Reputation: 175
I am trying create a large list of numbers .
a = '1 1 1 2 2 0 0 1 1 1 1 9 9 0 0'
(it goes over a ten million).
I've tried these methods:
%timeit l = list(map(int, a.split()))
it was 4.07 µs per loop
%timeit l = a.split(' ')
this was 462 ns per loop
%timeit l = [i for i in a.split()]
it took 1.19 µs per loop
I understand that the 2nd and 3rd variants are character lists whereas first is an integer list, this is fine. But as the number of elements gets to over ten million, it can take up to 6 seconds to create a list.

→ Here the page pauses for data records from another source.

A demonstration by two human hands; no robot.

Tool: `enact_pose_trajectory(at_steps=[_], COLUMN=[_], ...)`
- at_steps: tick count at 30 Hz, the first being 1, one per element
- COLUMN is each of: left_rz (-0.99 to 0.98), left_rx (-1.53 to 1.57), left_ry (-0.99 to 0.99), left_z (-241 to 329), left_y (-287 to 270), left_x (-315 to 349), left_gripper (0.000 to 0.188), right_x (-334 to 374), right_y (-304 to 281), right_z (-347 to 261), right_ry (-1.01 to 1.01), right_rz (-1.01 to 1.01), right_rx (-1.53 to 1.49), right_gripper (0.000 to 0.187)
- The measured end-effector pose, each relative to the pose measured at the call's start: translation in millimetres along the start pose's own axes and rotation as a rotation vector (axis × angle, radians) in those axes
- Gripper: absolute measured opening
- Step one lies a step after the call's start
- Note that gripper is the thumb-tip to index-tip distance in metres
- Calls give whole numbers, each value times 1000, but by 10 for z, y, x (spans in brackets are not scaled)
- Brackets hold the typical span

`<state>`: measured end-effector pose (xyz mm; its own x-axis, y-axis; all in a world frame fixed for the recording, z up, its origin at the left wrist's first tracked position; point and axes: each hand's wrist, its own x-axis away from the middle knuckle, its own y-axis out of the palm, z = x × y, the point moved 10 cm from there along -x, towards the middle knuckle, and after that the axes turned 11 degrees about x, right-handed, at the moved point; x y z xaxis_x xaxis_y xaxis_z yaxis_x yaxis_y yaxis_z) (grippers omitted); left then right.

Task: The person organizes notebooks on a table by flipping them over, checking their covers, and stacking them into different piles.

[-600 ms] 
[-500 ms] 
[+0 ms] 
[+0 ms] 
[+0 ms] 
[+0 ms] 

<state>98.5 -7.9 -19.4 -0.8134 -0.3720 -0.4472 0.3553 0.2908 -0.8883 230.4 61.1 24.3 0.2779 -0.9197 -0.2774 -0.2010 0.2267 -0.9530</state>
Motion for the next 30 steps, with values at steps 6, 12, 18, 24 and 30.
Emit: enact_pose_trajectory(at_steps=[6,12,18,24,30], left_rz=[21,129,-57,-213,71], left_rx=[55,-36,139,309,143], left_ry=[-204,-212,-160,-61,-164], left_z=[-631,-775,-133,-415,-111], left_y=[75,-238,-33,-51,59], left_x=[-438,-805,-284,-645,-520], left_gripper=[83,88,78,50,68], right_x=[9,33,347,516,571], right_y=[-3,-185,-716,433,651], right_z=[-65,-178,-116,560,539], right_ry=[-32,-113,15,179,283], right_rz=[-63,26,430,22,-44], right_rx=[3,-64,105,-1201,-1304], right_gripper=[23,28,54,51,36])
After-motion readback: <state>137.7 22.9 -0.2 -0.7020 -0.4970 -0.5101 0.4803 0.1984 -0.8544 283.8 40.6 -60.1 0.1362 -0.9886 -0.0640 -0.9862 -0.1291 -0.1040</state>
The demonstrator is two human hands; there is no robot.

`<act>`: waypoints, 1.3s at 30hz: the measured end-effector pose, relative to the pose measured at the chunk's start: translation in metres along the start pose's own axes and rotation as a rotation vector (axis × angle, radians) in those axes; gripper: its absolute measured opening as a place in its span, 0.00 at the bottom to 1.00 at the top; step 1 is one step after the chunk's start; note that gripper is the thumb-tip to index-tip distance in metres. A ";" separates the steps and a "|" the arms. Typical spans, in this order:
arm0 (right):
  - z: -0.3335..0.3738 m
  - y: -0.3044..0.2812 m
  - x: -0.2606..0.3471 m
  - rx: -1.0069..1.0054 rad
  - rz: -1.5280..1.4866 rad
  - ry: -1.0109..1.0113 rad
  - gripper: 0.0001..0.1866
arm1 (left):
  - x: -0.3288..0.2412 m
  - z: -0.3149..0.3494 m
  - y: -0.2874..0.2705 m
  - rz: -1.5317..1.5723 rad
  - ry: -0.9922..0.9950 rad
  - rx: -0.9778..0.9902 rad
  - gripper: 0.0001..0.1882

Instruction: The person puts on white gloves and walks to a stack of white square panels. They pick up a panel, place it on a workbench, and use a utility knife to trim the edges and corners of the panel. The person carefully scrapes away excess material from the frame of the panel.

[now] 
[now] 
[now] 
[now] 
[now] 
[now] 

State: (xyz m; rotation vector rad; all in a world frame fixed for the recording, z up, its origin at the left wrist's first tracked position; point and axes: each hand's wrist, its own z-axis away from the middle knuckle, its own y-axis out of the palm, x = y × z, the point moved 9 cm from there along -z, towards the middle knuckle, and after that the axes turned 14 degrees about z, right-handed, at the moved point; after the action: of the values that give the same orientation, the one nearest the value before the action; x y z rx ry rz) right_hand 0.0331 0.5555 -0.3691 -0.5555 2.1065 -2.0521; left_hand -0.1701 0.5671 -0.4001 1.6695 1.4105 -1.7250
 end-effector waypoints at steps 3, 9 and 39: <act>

This is too long for my purposes. Could someone tell me a more faster and efficient way to do this.
Thanks
Upvotes: 3
Views: 1784
Reputation: 16309
I tested the various answers in a jupyter
notebook, and Peter de Rivas does seem to edge out the others proposed.
Interestingly, the mapping to integer seems to be the bottleneck. The str.split()
operation itself is an order of magnitude faster.
Upvotes: 2
Reputation: 226486
In plain Python, not using a third-party extension, a.split()
ought to be the fastest way to split your input into a list. The str.split()
function only has one job and it is specialized for this use.
Upvotes: 4
Reputation: 33509
If you know your input consists of single digits separated by single spaces then you can also consider:
b = ord('0')
[ord(a)-b for a in A[::2]]
this makes a list of 10 million integers in 0.2 seconds on my computer.